> What this task involves:
Please repeat the entries below exactly as written, leaving out any images.

> Collected data:
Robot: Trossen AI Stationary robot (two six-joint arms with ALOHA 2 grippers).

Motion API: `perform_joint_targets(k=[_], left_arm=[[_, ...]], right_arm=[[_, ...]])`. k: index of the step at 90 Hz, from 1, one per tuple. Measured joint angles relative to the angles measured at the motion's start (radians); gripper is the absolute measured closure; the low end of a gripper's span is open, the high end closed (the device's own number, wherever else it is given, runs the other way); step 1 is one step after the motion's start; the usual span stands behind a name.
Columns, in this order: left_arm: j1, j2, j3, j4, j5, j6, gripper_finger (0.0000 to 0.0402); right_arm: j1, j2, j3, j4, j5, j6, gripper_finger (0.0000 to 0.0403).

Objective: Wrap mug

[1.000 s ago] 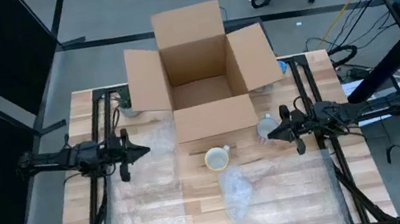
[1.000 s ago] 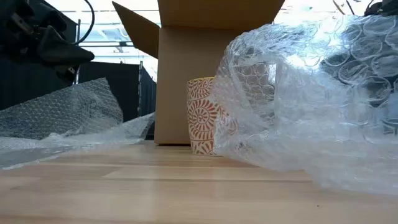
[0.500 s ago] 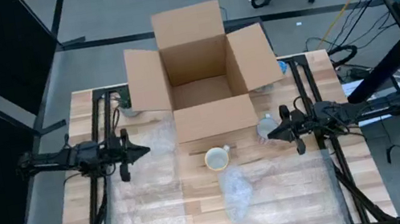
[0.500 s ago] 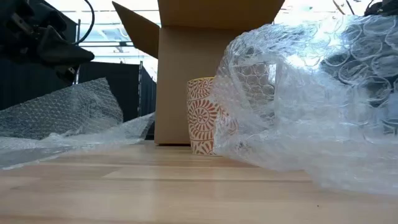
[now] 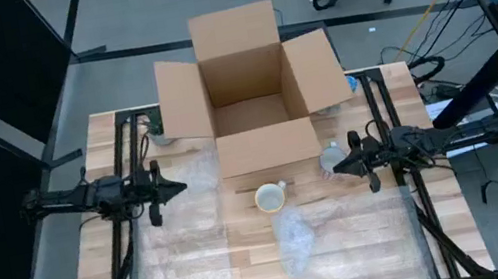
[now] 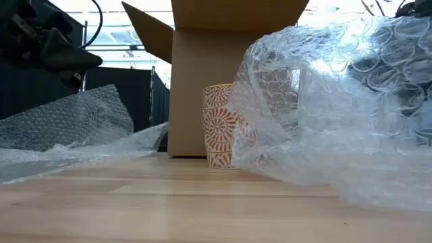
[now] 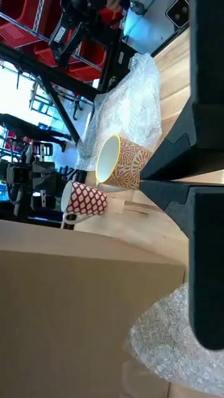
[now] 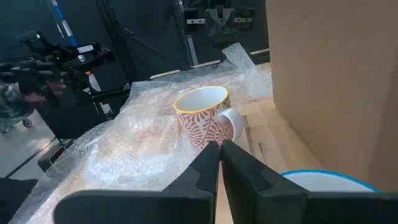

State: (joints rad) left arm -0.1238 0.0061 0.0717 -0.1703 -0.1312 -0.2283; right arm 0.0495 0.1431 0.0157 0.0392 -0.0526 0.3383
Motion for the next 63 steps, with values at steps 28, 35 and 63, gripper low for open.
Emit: perform_joint_targets(k=[28,35,63], left_arm=[[0.0,0.0,0.0,0.002,0.0,0.0,0.0402],[0.0,0.0,0.0,0.002,0.0,0.0,0.0402],[0.0,0.0,0.0,0.005,-0.04,-0.179,0.0402]], right_arm=[[0.0,0.0,0.0,-0.001,0.0,0.137,0.0399],[0.0,0.0,0.0,-0.002,0.004,0.107,0.0399],[0.0,0.0,0.0,-0.002,0.007,0.057,0.0399]])
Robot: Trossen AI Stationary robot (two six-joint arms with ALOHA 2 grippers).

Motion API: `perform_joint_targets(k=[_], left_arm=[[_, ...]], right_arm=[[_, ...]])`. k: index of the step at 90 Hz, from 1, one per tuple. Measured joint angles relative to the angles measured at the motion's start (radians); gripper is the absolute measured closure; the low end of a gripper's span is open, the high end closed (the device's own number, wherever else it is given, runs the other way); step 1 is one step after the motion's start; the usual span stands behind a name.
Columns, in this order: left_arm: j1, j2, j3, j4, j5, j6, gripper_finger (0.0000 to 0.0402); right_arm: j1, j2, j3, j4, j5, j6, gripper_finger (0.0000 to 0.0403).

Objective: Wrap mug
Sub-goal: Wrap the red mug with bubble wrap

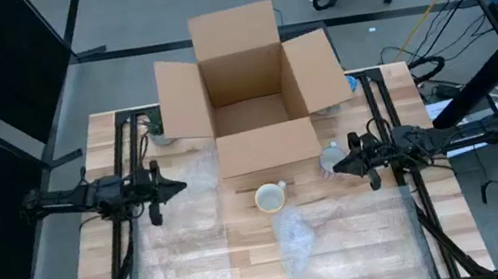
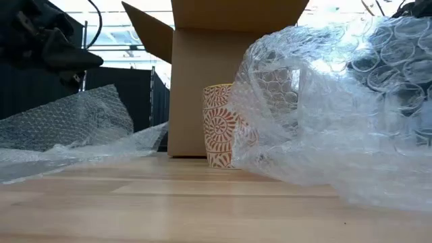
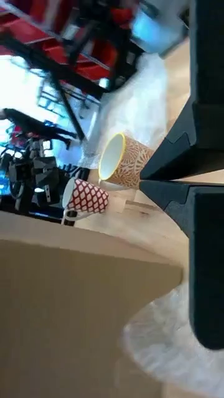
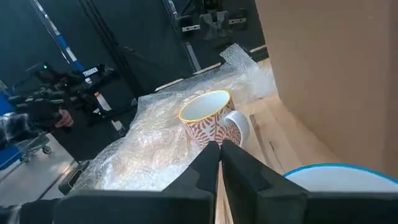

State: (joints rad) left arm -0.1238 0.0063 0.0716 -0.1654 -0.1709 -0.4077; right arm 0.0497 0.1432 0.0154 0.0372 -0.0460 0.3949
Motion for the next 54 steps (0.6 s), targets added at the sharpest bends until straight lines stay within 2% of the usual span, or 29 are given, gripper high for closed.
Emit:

> Output below:
Robot: Trossen AI Stationary robot (two six-joint arms with ALOHA 2 grippers).

Motion API: `perform_joint_targets(k=[_], left_arm=[[_, ...]], right_arm=[[_, ...]])`. k: index of the step at 90 Hz, from 1, one per tuple. Measured joint angles relative to the angles measured at the motion's start (radians); gripper is the absolute measured closure; the low end of a gripper's span is open, the high end closed (the device's own number, wherever else it is given, runs the other way); step 1 is one step after the motion's start; the usual span stands behind a name.
Columns, in this order: left_arm: j1, j2, j3, j4, j5, j6, gripper_finger (0.0000 to 0.0402); right_arm: j1, j2, j3, j4, j5, j6, gripper_finger (0.0000 to 0.0403).

Objective: Wrap mug

[1.000 s ago] 
[1.000 s ago] 
[0.500 s ago] 
[0.500 s ago] 
[now] 
[now] 
[now] 
[now] 

State: (joints rad) left arm -0.1238 0.0061 0.0717 -0.1703 -0.1312 -0.2283; right arm 0.0495 0.1431 0.0157 0.0392 -0.0526 0.3383
Motion for the next 63 steps, with values at steps 28, 35 and 63, gripper low for open.
Emit: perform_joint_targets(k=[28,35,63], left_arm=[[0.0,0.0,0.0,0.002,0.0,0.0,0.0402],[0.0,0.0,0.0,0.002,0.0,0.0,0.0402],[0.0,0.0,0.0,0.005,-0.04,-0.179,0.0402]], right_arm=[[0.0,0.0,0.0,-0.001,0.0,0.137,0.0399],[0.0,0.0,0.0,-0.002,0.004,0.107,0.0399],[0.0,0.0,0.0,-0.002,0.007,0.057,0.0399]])
Robot: Trossen AI Stationary robot (two six-joint arms with ALOHA 2 grippers).

Motion API: `perform_joint_targets(k=[_], left_arm=[[_, ...]], right_arm=[[_, ...]])`. k: index of the step at 90 Hz, from 1, one per tuple. Measured joint angles relative to the angles measured at the motion's start (radians); gripper is the absolute measured closure; the low end of a gripper's span is open, the high end closed (the device's own number, wherever else it is given, runs the other way); step 1 is one step after the motion's start; the usual span stands behind a name.
Columns, in this order: left_arm: j1, j2, j3, j4, j5, j6, gripper_finger (0.0000 to 0.0402); right_arm: j1, j2, j3, j4, j5, j6, gripper_finger (0.0000 to 0.0403).

Objective: Wrap mug
Sub-goal: Wrap the red mug with bubble wrap


State: (joints rad) left arm -0.1238 0.0063 0.0716 -0.1654 -0.1709 -0.4077; right arm 0.0497 0.1432 0.0154 0.0372 -0.0460 0.3949
Motion for the next 54 steps (0.6 s), targets added at the sharpest bends until straight lines stay within 2% of the usual span, or 29 are given, gripper high for closed.
Emit:

Exercise complete, with nothing further to add.